Takdir Balon Takpernah Berujung Indah
wartapriangan.com, OPINI. Balon, sebuah benda yang popularitasnya mendunia. Bagaimana tidak, kata “Balon” dikenali oleh berbagai bahasa. Mulai dari bahasa Sunda, Malayu, Jepang, Turki, Arab, Inggris, Francis, Swedia, Belanda, Jerman, dan masih banyak lagi. Takhanya mengenal dan menggunakannya, hampir semua bangsa di dunia bahkan menyebutnya dengan kata yang relatif sama: “Balon”.
Entah siapa yang pertama kali menamainya, tapi, meski ngetop seantero jagat, referensi sejarah tentang balon faktanya takmudah didapat. Takjelas siapa penemunya. Konon kabarnya, eksistensi balon di muka bumi ini sudah ada sejak suku Maya berjaya. Dan ini artinya, diperkirakan balon lahir pada abad 1500, sebelum masehi! Tua sekali benda yang satu ini.
Perlu kita akui, selain popularitasnya hebat, eksistensinya pun terjaga. Renta memang, tapi ia takpernah berhenti berkembang. Biar sejarahnya tua, semangatnya bisa sangat muda. Hidup balon terus melaju menemani setiap peradaban. Jika dulu suku Maya membuat balon berbahan dasar usus babi, sekarang material balon punya banyak sekali pilihan. Walhasil, harganya pun bermacam-macam. Mulai dari balon murahan, sampai balon mahalan. Balon zaman sekarang wajahnya juga sangat beragam. Umumnya dikenal berbentuk bundar. Tapi sekarang, balon bisa berwujud kotak, kerucut, atau apapun, sesuai keinginan atau pesanan.
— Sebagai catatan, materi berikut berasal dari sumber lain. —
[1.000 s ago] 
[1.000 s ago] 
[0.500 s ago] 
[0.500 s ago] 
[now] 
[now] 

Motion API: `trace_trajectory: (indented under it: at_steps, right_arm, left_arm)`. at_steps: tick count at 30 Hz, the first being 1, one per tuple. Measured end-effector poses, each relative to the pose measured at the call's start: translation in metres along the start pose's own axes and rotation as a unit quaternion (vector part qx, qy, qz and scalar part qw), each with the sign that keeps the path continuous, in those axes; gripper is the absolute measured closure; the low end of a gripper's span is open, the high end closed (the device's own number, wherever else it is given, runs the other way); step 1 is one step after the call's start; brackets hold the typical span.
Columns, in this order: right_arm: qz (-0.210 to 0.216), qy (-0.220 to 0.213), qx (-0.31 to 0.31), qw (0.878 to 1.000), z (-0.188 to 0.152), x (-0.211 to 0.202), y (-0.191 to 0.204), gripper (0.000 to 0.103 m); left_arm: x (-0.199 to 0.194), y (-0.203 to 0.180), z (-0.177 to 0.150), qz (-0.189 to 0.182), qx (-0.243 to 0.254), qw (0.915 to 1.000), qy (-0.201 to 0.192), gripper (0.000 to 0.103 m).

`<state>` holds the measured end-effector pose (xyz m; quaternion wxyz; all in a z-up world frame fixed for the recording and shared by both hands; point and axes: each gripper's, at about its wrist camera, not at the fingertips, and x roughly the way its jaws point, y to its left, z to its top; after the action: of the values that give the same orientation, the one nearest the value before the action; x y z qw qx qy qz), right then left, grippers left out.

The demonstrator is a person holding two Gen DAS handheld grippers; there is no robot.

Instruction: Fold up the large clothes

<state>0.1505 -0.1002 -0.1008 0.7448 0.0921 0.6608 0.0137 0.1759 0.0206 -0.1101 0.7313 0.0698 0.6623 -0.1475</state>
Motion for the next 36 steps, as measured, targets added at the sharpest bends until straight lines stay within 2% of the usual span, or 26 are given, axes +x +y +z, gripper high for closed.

Pihak-pihak yang berurusan dengan balon pun terus bertambah. Dari sebuah sumber diperoleh informasi, katanya suku Maya menggunakan balon untuk persembahan pada dewa. Peradaban selanjutnya kerap mengidentikkan balon dengan anak-anak atau pesta. Tapi semakin ke sini, balon semakin hadir di mana-mana, dari mulai acara seremonial formal sampai arena politik.
Namun, apapun bentuknya, setiap balon niscaya tidak banyak berguna jika tidak diisi udara. Balon bisa diisi dengan berbagai alternatif asupan. Mulai dari gas hidrogen yang harganya mahal, gas helium yang lebih murahan, kalsium karbyda (karbit) yang mudah ditemui di emper jalan, atau cukup ditiup saja oleh siapapun, yang penting balonnya melembung dan bisa difungsikan.
Kalau bicara kualitas, gas hidrogen tentu nomor satu. Tapi sayang mahal, dan jangan lupa, hidrogen itu mudah terbakar. Jadi kalau mau berkelas, balon sebaiknya diisi hidrogen, tapi harus ditangani secara profesional. Jika tidak, balon bisa musnah sebelum terbang karena terbakar tidak karuan.
Nah, kalau sekedar ingin melembung, cukup tiup saja oleh mulut orang-orang dekat di sekitar balon. Tentu saja jangan bermimpi bisa terbang tinggi. Paling seatap rumah, itupun harus dibantu pukulan tangan anak kecil dan hembusan angin yang cukup kencang.
Uniknya, takdir balon ujung-ujungnya kerap menyedihkan. Sebagian kembali mengempis karena kehabisan udara. Sebagian lagi terbang dan menghilang entah kemana. Dan itu terjadi dalam usia yang relatif singkat. Takpernah ada balon berumur panjang. Lebih parah lagi, balon kadang sengaja dimusnahkan oleh si peniup, yang justru tertawa dan bahagia saat melakukannya dengan sebatang jarum tajam.
Boleh jadi karena takdir tragis di atas, balon jarang sendirian, ia seringkali hadir bersama banyak teman, atau setidaknya berpasangan. Bukan mustahil, kehadiran teman dan pasangan tersebut setidaknya bisa meringankan takdirnya yang takpernah berujung indah. Meski pada hakekatnya, ia pasti berujung dalam kesendirian. Terlepas apakah ia sempat terbang, atau tergolek lemas di gerobak sampah!